* **Your assignment**
I'd like every line in the following listing that holds "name" copied.

* **Data below**
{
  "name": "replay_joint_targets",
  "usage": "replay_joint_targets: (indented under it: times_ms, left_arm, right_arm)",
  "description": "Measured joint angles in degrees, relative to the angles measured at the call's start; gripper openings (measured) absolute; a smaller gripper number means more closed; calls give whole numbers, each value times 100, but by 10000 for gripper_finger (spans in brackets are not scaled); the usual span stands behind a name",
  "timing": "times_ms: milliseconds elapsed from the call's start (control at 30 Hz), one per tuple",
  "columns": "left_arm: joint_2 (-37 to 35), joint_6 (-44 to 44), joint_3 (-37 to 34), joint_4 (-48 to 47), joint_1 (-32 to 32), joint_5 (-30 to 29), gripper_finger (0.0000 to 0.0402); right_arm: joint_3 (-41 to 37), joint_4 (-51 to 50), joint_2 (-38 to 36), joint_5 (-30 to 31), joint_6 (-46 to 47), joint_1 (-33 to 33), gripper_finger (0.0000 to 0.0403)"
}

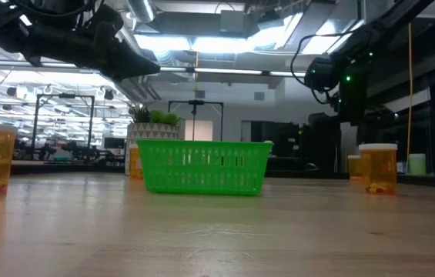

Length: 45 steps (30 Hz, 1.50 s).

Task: Pick and place pill bottles into a basket
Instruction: Put the orange medicine bottle into the green bin

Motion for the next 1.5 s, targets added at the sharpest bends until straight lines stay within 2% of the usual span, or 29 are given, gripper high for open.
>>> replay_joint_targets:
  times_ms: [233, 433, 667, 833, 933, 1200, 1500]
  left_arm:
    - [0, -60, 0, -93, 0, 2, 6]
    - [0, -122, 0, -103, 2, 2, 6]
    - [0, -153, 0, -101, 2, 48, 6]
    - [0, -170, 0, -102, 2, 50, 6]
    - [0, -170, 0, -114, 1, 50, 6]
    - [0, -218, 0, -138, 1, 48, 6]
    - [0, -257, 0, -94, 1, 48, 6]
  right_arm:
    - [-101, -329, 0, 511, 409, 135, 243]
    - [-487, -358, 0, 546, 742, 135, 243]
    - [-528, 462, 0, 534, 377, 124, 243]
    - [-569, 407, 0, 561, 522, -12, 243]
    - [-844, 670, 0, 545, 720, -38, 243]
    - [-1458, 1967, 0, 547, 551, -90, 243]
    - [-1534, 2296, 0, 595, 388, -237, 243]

* **Expected answer**
  "name": "replay_joint_targets",
  "description": "Measured joint angles in degrees, relative to the angles measured at the call's start; gripper openings (measured) absolute; a smaller gripper number means more closed; calls give whole numbers, each value times 100, but by 10000 for gripper_finger (spans in brackets are not scaled); the usual span stands behind a name",

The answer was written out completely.